Search the data below, and report every line in which "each" occurs.
--------------------------------------------------
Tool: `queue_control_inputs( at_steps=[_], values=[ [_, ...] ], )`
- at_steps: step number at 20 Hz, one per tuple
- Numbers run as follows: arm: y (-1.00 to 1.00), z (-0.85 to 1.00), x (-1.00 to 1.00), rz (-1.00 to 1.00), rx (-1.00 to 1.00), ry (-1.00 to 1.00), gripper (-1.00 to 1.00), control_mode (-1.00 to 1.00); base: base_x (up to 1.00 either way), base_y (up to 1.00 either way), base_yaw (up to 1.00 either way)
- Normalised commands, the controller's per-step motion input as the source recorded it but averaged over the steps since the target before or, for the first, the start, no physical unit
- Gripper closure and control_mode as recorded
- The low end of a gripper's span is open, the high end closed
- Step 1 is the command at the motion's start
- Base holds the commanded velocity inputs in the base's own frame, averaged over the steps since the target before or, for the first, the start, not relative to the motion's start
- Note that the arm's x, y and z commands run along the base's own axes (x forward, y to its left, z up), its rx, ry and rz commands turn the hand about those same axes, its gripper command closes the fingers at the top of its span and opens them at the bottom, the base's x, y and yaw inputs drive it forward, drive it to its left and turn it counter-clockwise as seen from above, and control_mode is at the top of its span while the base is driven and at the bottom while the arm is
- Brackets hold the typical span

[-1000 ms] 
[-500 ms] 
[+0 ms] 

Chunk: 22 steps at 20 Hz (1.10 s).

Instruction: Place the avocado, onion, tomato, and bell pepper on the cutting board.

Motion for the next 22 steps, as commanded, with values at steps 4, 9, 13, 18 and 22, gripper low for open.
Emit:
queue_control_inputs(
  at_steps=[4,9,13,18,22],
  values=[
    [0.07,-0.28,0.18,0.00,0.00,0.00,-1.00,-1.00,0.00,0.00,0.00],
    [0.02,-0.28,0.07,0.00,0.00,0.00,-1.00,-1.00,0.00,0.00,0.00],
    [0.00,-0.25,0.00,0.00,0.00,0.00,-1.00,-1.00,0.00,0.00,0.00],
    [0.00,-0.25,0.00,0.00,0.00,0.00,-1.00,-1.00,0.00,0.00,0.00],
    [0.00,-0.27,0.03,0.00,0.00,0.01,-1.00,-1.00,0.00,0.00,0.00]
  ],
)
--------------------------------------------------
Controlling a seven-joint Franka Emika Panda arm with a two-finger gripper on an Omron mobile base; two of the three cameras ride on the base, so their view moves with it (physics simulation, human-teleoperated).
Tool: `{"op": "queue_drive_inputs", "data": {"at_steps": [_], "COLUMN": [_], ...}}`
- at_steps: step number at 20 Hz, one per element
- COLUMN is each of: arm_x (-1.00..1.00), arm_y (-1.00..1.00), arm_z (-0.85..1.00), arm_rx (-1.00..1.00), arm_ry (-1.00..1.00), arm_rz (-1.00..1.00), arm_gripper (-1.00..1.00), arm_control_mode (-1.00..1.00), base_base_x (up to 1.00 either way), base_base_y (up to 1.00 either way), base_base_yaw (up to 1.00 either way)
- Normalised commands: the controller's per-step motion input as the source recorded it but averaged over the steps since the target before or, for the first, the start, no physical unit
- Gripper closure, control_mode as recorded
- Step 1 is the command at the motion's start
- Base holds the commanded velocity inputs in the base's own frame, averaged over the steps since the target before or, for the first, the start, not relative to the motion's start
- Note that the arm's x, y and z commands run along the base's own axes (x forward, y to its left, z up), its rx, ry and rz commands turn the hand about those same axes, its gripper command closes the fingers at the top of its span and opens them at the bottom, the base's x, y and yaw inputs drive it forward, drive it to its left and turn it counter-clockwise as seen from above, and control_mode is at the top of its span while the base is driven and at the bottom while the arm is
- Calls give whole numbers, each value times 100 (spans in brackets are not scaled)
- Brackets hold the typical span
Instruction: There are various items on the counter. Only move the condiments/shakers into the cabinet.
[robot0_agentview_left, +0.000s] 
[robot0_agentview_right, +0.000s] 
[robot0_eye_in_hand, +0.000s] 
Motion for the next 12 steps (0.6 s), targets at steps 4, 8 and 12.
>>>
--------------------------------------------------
* [Answer box]
- COLUMN is each of: arm_x (-1.00..1.00), arm_y (-1.00..1.00), arm_z (-0.85..1.00), arm_rx (-1.00..1.00), arm_ry (-1.00..1.00), arm_rz (-1.00..1.00), arm_gripper (-1.00..1.00), arm_control_mode (-1.00..1.00), base_base_x (up to 1.00 either way), base_base_y (up to 1.00 either way), base_base_yaw (up to 1.00 either way)
- Calls give whole numbers, each value times 100 (spans in brackets are not scaled)

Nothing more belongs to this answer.